No, you cannot trust third party code without reading it first

jmull · on Aug 11, 2022

This is probably not very good advice.

You do need a model for evaluating whether or not to trust a dependency, and for understanding if and when to extend that trust to a subsequent version/update.

I’m going to suggest that if your model is to fully understand the dependency, e.g., by reading every line of code, then you should probably stop having any dependencies and develop everything yourself —- just to save time. (But let’s face it, you should probably just find a new line of work).

It sounds glib, but I’m serious.

You can literally only run software only you’ve written, only on hardware you’ve designed and manufactured (and personally delivered), or you are trusting someone else, somewhere.

What is your basis for this? Actually?

If you’re not sure, but have an intuition, that’s not too bad… you’re in good company and like practically everyone else.

IDK, spend a few minutes thinking about what your model of trust is, and why even have one. Really, if the best you can come up with is to not trust anything you can’t personally verify, software development is not the best for you.

halostatue · on Aug 12, 2022

I do look over libraries that I’m adopting in a number of projects (and often review the differences between version upgrades). At the same time, I don’t look over the source code to PostgreSQL or libpq or even postgrex (the Elixir library for PostgreSQL).

But in terms of Getting Things Done, I also did `pnpm add date-fns` this afternoon and have never reviewed the code for `date-fns`, because it seems to do what it says on the tin and is generally well-regarded. There’s a balance to be obtained, and you have to trust someone, because you’re not going to read the source code to clang or gcc.

So in general, I agree with you: the article here is horrible advice.

Arnt · on Aug 12, 2022

I was one of the authors of a widely used library, one that I expect thousands of people looked over, maybe tens of thousands. Noone noticed the easter egg I added, as far as I could tell, and I didn't even try very hard to obfuscate it.

I'll add my voice to the chorus: The article is horrible advice.

MattPalmer1086 · on Aug 12, 2022

It really comes down to tracking published vulnerabilities in your dependencies, and choosing trustworthy dependencies.

Nobody reviews third party source code for security issues (well, almost nobody). It would not be a productive use of time. There are almost certainly many other less expensive things you could do with that resource to improve security.

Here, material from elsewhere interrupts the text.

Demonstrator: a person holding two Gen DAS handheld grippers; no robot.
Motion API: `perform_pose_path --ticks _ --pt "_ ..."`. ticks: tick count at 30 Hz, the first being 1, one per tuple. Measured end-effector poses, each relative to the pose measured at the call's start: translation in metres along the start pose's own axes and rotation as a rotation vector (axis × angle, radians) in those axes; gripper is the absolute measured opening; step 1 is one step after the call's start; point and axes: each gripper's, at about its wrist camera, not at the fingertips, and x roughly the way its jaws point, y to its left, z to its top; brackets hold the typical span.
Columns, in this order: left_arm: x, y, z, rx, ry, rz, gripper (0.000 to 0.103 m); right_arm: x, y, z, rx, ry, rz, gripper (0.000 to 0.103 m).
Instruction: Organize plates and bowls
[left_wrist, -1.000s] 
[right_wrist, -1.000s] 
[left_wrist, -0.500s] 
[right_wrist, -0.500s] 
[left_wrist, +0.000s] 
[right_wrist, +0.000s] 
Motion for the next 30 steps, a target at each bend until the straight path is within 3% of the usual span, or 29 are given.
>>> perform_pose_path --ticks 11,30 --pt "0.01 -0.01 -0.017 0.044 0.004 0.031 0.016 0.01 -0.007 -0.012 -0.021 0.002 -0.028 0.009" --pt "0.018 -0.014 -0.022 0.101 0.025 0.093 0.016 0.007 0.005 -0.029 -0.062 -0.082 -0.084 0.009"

SAI_Peregrinus · on Aug 12, 2022

It's (almost) the same thing for traditional engineering. Nobody reviews that fuel pump for reliability and functionality, they trust the manufacturer's specs and certifications, and if the pump turns out not to meet those specs they sue for a recall & fix/replacement. The difference is software licenses all disclaim liability, so we can't even get critical issues fixed.

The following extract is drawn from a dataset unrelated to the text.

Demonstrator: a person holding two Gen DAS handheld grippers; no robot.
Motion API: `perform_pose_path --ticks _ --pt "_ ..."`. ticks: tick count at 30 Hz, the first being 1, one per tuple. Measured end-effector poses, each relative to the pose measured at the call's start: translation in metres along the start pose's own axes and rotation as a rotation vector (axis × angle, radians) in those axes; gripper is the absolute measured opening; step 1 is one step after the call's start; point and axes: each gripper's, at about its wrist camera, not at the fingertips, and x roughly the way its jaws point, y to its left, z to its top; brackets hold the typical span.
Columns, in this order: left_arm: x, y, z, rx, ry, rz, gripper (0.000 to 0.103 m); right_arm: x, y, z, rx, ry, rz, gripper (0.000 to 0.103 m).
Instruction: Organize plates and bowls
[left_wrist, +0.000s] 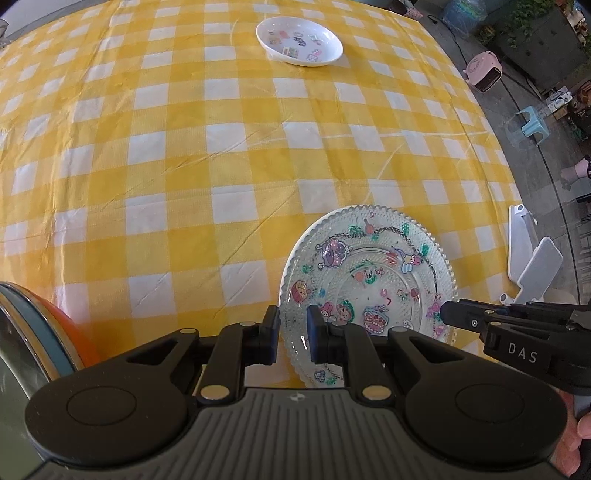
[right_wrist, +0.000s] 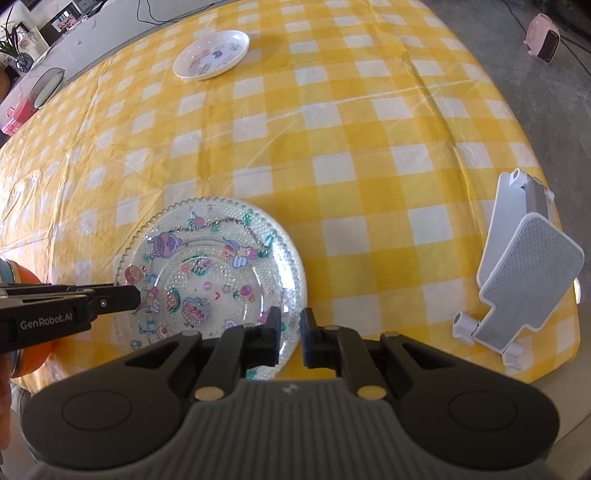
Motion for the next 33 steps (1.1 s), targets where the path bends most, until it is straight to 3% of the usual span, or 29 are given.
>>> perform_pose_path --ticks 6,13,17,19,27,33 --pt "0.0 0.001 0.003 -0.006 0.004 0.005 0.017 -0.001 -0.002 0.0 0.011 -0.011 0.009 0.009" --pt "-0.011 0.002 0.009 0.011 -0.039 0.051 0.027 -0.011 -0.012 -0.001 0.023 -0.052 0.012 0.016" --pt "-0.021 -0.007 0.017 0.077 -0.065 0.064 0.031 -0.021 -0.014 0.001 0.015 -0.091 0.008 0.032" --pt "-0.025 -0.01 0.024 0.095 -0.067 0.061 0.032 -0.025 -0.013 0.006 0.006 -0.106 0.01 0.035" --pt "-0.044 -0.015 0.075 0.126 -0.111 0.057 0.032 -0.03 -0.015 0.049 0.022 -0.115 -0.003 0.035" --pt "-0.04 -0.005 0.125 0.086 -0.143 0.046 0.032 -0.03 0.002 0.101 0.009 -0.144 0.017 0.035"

titoCA321 · on Aug 14, 2022

Even in traditional engineering how can you guarantee ever eventuality that another creative mind comes up with after you designed and built the thing. I design and build an air duct to facilitate air circulation into my buildings. If someone decides fly a drone into my air duct vents and breach the building when everyone leaves for the day then who's liable? Should I have know that years later someone would use the air vents to breach the building?

bb88 · on Aug 12, 2022

I'm not super happy about log4j as it affected us through a third party install (via PyPI even!).

But the issue I see is that larger software installations have larger attack surfaces. And the typical python, js, golang (eg.) projects are just exploding in dependencies.

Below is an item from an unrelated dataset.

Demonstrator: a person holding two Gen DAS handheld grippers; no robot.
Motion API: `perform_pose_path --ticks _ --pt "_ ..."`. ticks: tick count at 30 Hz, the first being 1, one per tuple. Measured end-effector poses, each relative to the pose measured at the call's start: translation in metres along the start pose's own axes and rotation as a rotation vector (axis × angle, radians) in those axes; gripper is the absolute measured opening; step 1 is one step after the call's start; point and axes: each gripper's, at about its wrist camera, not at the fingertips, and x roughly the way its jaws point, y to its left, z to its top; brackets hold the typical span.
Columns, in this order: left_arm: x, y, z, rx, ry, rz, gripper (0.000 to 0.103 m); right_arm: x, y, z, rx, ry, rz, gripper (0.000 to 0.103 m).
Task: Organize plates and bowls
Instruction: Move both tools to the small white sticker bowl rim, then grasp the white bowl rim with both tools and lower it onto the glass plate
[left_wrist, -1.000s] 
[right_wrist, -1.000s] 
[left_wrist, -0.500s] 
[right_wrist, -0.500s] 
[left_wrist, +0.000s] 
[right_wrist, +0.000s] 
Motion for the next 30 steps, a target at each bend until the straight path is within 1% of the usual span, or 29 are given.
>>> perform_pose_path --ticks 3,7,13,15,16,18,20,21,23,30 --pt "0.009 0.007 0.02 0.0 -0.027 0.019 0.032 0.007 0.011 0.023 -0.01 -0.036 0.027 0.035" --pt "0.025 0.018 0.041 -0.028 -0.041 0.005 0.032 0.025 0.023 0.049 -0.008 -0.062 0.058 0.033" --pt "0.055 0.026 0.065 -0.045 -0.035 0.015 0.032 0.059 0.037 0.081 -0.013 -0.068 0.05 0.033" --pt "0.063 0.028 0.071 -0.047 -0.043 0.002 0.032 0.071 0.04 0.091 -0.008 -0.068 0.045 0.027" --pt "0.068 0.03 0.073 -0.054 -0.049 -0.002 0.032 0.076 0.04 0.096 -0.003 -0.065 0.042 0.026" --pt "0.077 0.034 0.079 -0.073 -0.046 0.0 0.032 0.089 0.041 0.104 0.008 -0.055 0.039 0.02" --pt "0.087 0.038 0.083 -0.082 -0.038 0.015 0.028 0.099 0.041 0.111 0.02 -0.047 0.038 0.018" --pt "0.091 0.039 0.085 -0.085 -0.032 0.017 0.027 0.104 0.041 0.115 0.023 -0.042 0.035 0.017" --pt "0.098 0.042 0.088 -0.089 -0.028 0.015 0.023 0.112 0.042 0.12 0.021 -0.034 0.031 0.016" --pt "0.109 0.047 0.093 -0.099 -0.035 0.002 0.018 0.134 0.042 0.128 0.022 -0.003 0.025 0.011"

I think the python project I run at work is now over 100 deps on PyPI. My simplistic golang side project is around 50 or so.

kjeetgill · on Aug 12, 2022

What PyPI dependency exposed you to log4j? That's too intriguing to pass on.

bb88 · on Aug 12, 2022

Appdynamics. https://pypi.org/project/appdynamics/

It's a front end for gathering metrics about webservers and the like.

And sure enough sitting in site-packages were these java jar files.

smt88 · on Aug 11, 2022

The article gives up on its clickbait headline almost immediately:

> Of course you cannot do that with everything, you cannot read all the source code for the kernel of the operating system you're running, you cannot read all the code that makes up the compiler or interpreter you're using, but that is not the point at all, of course some level of trust is always required. The point is that you need to do it when you're dealing with code you are writing and importing!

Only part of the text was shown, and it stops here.